[Items from a data source]
>>

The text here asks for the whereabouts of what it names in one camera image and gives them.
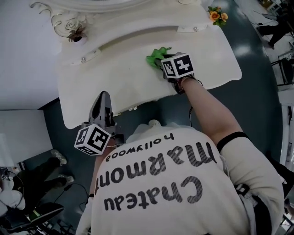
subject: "gray sneaker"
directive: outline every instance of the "gray sneaker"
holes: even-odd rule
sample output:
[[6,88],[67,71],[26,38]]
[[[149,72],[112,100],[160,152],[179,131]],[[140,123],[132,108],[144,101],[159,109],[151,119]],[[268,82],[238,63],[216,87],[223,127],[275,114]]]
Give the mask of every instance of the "gray sneaker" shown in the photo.
[[52,149],[50,152],[51,152],[51,154],[52,154],[53,157],[56,157],[56,158],[59,159],[61,166],[68,163],[68,161],[66,160],[65,156],[62,155],[58,150]]
[[59,177],[59,178],[65,178],[65,179],[66,179],[66,182],[67,182],[68,184],[74,182],[74,177],[71,176],[71,175],[59,174],[58,177]]

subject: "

<<

→ **EXERCISE GOAL**
Copy the entries exactly. No pictures.

→ **THE COMPLETED TASK**
The text here asks for the whereabouts of what it names in one camera image and gives them.
subject: "gray sneaker"
directive: outline every instance of the "gray sneaker"
holes: even-odd rule
sample output:
[[6,88],[67,71],[26,38]]
[[[149,72],[112,100],[160,152],[179,131]],[[140,123],[132,108],[144,101],[159,109],[151,119]],[[268,82],[238,63],[216,87],[223,127],[275,114]]]
Give the mask of every instance of the "gray sneaker" shown in the photo.
[[52,149],[50,152],[51,152],[51,154],[52,154],[53,157],[56,157],[56,158],[59,159],[61,166],[68,163],[68,161],[66,160],[65,156],[62,155],[58,150]]
[[59,177],[59,178],[65,178],[65,179],[66,179],[66,182],[67,182],[68,184],[74,182],[74,177],[71,176],[71,175],[59,174],[58,177]]

subject: "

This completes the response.